What are the challenges to effective performance management, including performance appraisal

of expatriates, in multi-national companies? Under which circumstances and in how far is it

possible to overcome these challenges?

According to Campell,Gasser & Oswald ( 1996), performance is what an organization hires one to

do, and to do well. It means that a worker does not only have to work for what he was hired to,

but also to accomplish his job duties in the best way.

Thus, Gunter K. Stahl & Ingmar Björkman (2006) defined performance management (PM) as the

evaluation and continuous improvement of individual or team performance so the operational and

strategic goals defined by the company are met in an effective and efficient way.
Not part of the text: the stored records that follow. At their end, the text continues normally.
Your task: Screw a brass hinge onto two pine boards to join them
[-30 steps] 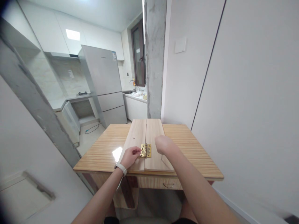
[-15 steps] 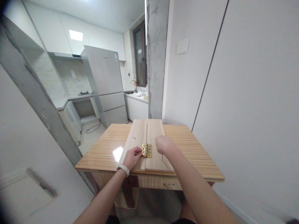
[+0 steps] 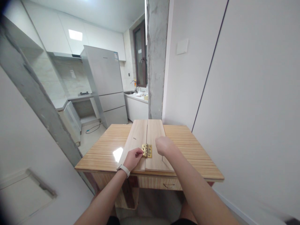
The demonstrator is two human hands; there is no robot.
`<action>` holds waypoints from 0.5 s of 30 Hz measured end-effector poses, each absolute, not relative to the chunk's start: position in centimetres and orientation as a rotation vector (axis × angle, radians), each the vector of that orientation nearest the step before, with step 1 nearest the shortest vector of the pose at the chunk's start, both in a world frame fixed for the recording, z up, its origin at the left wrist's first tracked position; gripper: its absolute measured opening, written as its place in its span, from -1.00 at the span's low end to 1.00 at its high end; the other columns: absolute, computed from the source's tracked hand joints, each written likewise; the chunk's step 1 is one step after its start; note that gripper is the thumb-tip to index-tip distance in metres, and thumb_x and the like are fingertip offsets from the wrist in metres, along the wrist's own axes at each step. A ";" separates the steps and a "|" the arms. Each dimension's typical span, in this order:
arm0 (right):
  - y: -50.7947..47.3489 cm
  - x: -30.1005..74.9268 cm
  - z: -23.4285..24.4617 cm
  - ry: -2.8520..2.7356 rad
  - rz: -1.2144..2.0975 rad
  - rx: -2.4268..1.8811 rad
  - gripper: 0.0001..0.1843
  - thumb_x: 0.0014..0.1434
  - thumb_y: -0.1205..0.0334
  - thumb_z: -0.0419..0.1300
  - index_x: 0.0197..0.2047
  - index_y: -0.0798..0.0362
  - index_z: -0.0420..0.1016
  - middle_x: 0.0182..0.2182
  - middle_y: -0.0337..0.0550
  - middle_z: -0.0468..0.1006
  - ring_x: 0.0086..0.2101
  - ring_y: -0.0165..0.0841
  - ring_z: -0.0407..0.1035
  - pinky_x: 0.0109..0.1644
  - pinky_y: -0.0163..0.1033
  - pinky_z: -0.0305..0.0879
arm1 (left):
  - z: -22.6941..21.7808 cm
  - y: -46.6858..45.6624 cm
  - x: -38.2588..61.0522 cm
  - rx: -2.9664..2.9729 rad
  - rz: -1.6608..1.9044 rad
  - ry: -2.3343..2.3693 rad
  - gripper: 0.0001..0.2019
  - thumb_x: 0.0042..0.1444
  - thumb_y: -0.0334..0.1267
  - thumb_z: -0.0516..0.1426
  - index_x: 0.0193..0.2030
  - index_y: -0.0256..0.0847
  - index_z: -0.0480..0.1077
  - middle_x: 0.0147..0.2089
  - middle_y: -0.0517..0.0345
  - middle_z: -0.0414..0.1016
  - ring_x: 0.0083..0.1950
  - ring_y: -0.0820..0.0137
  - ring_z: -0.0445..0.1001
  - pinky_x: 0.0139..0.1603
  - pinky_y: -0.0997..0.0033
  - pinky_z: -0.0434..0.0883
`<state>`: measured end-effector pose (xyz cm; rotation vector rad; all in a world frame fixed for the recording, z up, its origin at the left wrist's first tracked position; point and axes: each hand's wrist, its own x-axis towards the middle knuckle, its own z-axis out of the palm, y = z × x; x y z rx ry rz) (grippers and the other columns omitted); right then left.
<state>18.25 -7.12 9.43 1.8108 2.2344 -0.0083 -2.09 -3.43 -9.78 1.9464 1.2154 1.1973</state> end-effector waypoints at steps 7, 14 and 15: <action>-7.0 17.8 10.3 2.297 0.029 1.751 -0.70 0.05 0.45 0.29 -0.10 0.20 0.65 -0.18 0.26 0.65 -0.15 -0.10 0.58 -0.18 -0.24 0.38 | -9.3 -3.7 -2.0 1.945 1.181 1.201 -0.91 0.17 -0.38 0.18 -0.22 -0.17 0.52 -0.28 0.15 0.60 -0.25 0.39 0.53 -0.22 0.44 0.42; -5.4 16.8 11.2 2.614 0.030 1.598 -0.81 0.11 0.32 0.28 -0.19 0.02 0.67 -0.23 -0.03 0.67 -0.24 -0.27 0.53 -0.29 -0.33 0.23 | -9.5 -3.8 -2.2 1.935 1.189 1.216 -0.90 0.17 -0.37 0.19 -0.17 -0.15 0.47 -0.29 0.19 0.57 -0.28 0.41 0.51 -0.24 0.47 0.39; -5.2 16.5 11.2 2.639 0.024 1.574 -0.82 0.11 0.30 0.28 -0.20 0.01 0.67 -0.24 -0.05 0.67 -0.24 -0.28 0.53 -0.29 -0.33 0.22 | -9.5 -3.8 -2.2 1.936 1.181 1.228 -0.91 0.16 -0.37 0.20 -0.19 -0.15 0.47 -0.29 0.19 0.57 -0.29 0.41 0.51 -0.25 0.47 0.39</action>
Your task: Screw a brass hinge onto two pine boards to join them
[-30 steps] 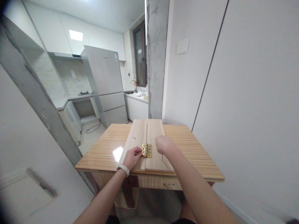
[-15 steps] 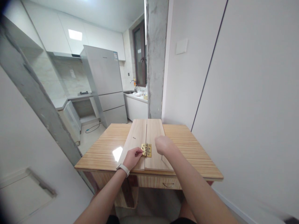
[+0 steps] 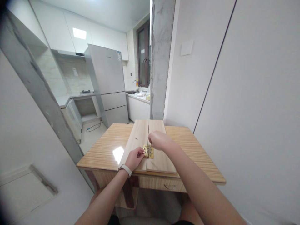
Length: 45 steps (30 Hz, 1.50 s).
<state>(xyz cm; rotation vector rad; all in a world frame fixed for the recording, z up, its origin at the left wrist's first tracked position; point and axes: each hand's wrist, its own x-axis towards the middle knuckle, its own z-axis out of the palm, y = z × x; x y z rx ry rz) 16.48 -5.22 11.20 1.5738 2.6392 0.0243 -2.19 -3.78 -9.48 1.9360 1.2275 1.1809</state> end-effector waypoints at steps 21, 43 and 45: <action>-3.8 13.6 10.1 2.718 0.139 1.315 -0.74 0.05 0.39 0.23 -0.20 0.03 0.69 -0.24 -0.03 0.67 -0.24 -0.27 0.52 -0.28 -0.31 0.18 | -9.4 -3.8 -2.2 1.948 1.196 1.225 -0.94 0.16 -0.35 0.18 -0.23 -0.16 0.47 -0.31 0.19 0.57 -0.32 0.40 0.49 -0.27 0.45 0.36; -4.0 10.9 11.9 2.553 0.130 1.346 -0.74 0.09 0.27 0.31 -0.13 0.13 0.68 -0.20 0.11 0.68 -0.21 -0.19 0.56 -0.30 -0.30 0.29 | -8.7 -4.3 -2.3 1.977 1.161 1.228 -0.93 0.15 -0.36 0.17 -0.24 -0.15 0.47 -0.30 0.19 0.58 -0.31 0.39 0.50 -0.26 0.45 0.37; -3.6 10.4 11.9 2.507 0.110 1.404 -0.73 0.09 0.22 0.33 -0.14 0.15 0.68 -0.21 0.12 0.68 -0.22 -0.18 0.57 -0.29 -0.30 0.31 | -8.6 -4.3 -2.3 1.977 1.161 1.212 -0.93 0.15 -0.37 0.17 -0.24 -0.15 0.47 -0.30 0.20 0.58 -0.32 0.40 0.49 -0.26 0.45 0.37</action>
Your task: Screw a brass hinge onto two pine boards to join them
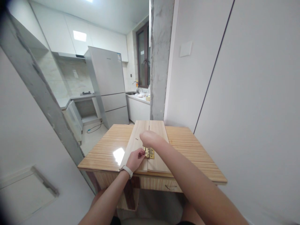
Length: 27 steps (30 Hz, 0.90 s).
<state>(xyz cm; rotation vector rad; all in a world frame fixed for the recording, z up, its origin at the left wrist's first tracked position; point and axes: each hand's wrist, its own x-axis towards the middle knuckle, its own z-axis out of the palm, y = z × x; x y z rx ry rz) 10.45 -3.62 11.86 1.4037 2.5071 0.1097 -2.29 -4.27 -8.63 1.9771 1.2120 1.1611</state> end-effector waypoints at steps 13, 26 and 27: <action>-2.7 9.6 11.7 2.472 0.150 1.481 -0.60 0.09 0.12 0.35 -0.07 0.22 0.65 -0.17 0.18 0.66 -0.15 -0.11 0.56 -0.20 -0.24 0.37 | -8.6 -4.3 -2.2 1.992 1.197 1.239 -0.94 0.17 -0.29 0.20 -0.31 -0.19 0.50 -0.33 0.16 0.56 -0.33 0.38 0.46 -0.27 0.42 0.34; -4.1 11.0 12.1 2.709 0.095 1.279 -0.70 0.09 0.42 0.23 -0.08 0.08 0.61 -0.16 0.03 0.65 -0.18 -0.24 0.51 -0.29 -0.32 0.20 | -8.9 -4.1 -2.2 2.022 1.144 1.251 -0.82 0.02 -0.25 0.33 -0.24 -0.19 0.49 -0.30 0.16 0.52 -0.28 0.34 0.44 -0.23 0.39 0.32; -4.1 11.0 12.0 2.722 0.098 1.276 -0.71 0.10 0.41 0.23 -0.09 0.08 0.61 -0.16 0.04 0.65 -0.18 -0.24 0.51 -0.29 -0.32 0.20 | -8.9 -4.1 -2.2 2.044 1.143 1.254 -0.76 -0.03 -0.24 0.36 -0.23 -0.19 0.48 -0.28 0.16 0.52 -0.25 0.33 0.44 -0.21 0.38 0.32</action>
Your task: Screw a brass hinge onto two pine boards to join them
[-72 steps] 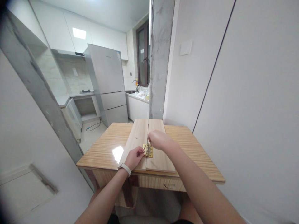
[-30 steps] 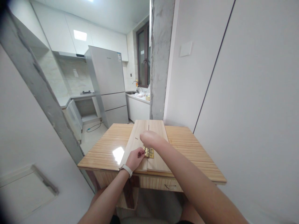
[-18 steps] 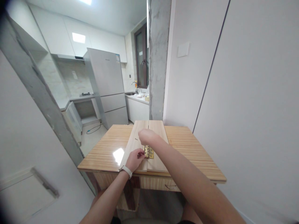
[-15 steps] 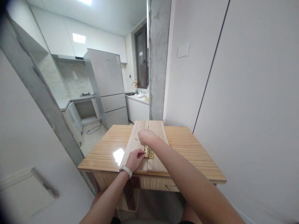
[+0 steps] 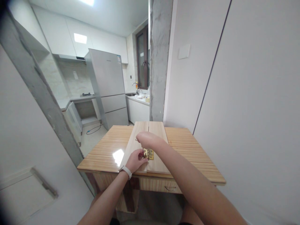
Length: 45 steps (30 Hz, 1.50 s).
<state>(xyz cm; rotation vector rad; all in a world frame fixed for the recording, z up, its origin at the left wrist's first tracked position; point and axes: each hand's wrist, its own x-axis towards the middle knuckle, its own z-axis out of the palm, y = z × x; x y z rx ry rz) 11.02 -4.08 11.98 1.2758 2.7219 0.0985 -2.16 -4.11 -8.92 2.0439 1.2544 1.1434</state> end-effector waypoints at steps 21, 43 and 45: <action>-3.8 12.2 10.8 2.696 0.133 1.372 -0.59 0.10 0.22 0.27 0.04 0.11 0.49 0.00 0.12 0.54 -0.15 -0.20 0.50 -0.25 -0.27 0.28 | -8.7 -3.5 -3.3 2.196 0.952 1.303 -0.30 -0.16 0.04 0.44 0.10 -0.17 0.40 0.06 -0.03 0.33 0.09 0.15 0.38 0.18 0.15 0.35; -3.8 11.7 10.8 2.672 0.167 1.315 -0.74 0.13 0.31 0.25 -0.09 0.02 0.61 -0.15 0.01 0.65 -0.14 -0.23 0.51 -0.19 -0.29 0.26 | -7.0 -5.1 -3.4 2.526 0.553 1.503 -0.07 0.05 0.46 0.04 0.39 -0.16 0.21 0.43 -0.13 0.18 0.43 -0.06 0.09 0.42 -0.05 0.05; -3.8 11.5 10.8 2.651 0.170 1.356 -0.76 0.18 0.23 0.23 -0.10 0.04 0.62 -0.14 0.06 0.65 -0.13 -0.20 0.52 -0.17 -0.27 0.27 | -6.9 -5.2 -3.4 2.529 0.559 1.506 -0.08 0.04 0.47 0.04 0.38 -0.15 0.22 0.42 -0.13 0.18 0.43 -0.06 0.09 0.41 -0.05 0.06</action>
The aim is to

evaluate and manage both behaviour and results which are the two main elements of

performance.1

It can be good to remember that an expatriate is a person who works outside his or her home

country but with a planned return to this last one or to another third country (Gunter K. Stahl &

Ingmar Björkman, 2006). An example of a third country national expatriate could be a Swedish

person working for a Spanish-based MNE in Lithuania.

Evaluating the performance can be a hard task especially for this critical personnel group of

expatriates who are not at home and who many times do not have very specific goals in their

international assignment.

PM appraisal has to face with different challenges as: 2linking job descriptions and the

compensation to performance management, working with unreliable data (based on the

expatriate’s perceptions for example), the time difference and the physical distance separation and

the local cultural situations. In addition to that, the package must be enough attractive (especially

in some locations called risk locations) while fitting into the financial budget.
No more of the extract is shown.